START SOURCE MATERIAL

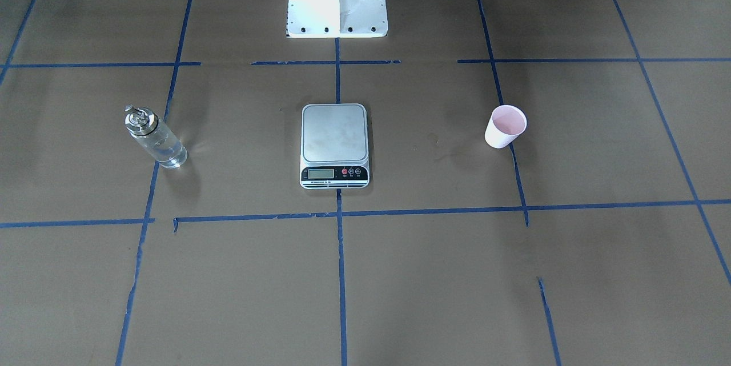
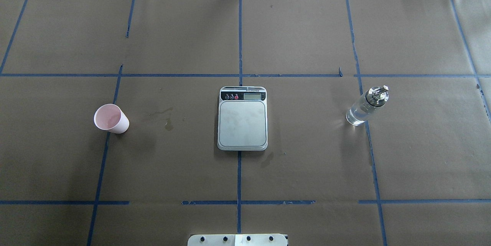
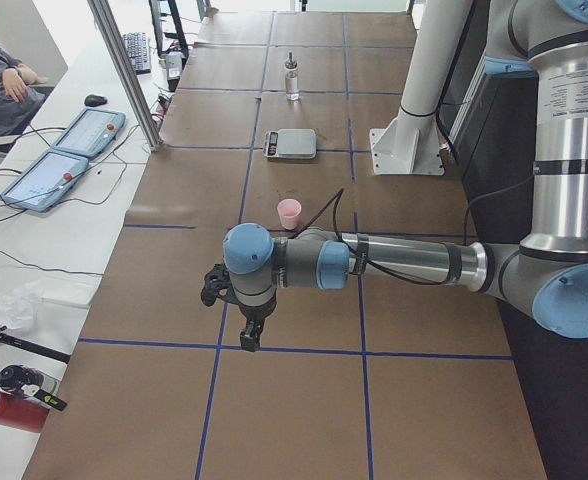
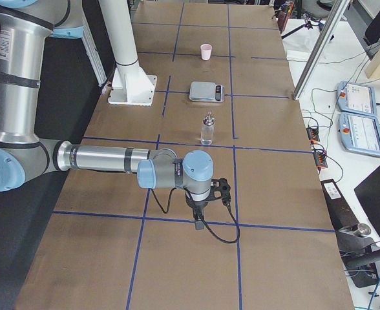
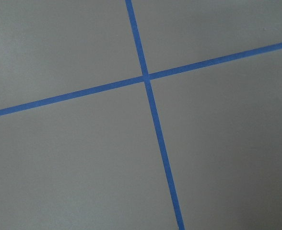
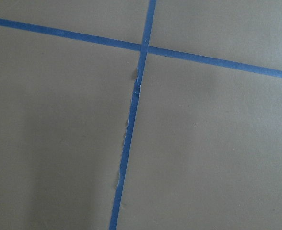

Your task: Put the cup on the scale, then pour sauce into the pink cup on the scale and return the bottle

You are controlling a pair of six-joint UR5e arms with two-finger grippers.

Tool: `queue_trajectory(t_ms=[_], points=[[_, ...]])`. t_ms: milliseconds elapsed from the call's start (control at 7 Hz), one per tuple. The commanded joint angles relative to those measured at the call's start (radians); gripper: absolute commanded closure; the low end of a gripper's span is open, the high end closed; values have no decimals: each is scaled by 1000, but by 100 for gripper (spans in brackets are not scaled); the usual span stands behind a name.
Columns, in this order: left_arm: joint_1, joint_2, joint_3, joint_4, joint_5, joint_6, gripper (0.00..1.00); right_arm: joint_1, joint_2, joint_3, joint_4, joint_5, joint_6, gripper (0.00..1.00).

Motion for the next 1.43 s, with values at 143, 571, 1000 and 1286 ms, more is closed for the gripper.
queue_trajectory(t_ms=[143,571,1000,1286], points=[[0,3,10,-21,-3,8,0,-3,8,4,1,29,5,0],[6,2,9,-150,-2,-5,0,-47,90,6,47,40,14,0],[6,-46,146,-717,0,-11,0,-51,138,10,176,37,14,0],[5,-45,179,-883,-72,-105,0,-51,146,15,175,43,15,0]])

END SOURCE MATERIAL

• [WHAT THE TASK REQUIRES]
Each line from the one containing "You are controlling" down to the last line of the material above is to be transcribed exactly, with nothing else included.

• [REPLY TO THE TASK]
You are controlling a pair of six-joint UR5e arms with two-finger grippers.

Tool: `queue_trajectory(t_ms=[_], points=[[_, ...]])`. t_ms: milliseconds elapsed from the call's start (control at 7 Hz), one per tuple. The commanded joint angles relative to those measured at the call's start (radians); gripper: absolute commanded closure; the low end of a gripper's span is open, the high end closed; values have no decimals: each is scaled by 1000, but by 100 for gripper (spans in brackets are not scaled); the usual span stands behind a name.
Columns, in this order: left_arm: joint_1, joint_2, joint_3, joint_4, joint_5, joint_6, gripper (0.00..1.00); right_arm: joint_1, joint_2, joint_3, joint_4, joint_5, joint_6, gripper (0.00..1.00).

Motion for the next 1.43 s, with values at 143, 571, 1000 and 1286 ms, more is closed for the gripper.
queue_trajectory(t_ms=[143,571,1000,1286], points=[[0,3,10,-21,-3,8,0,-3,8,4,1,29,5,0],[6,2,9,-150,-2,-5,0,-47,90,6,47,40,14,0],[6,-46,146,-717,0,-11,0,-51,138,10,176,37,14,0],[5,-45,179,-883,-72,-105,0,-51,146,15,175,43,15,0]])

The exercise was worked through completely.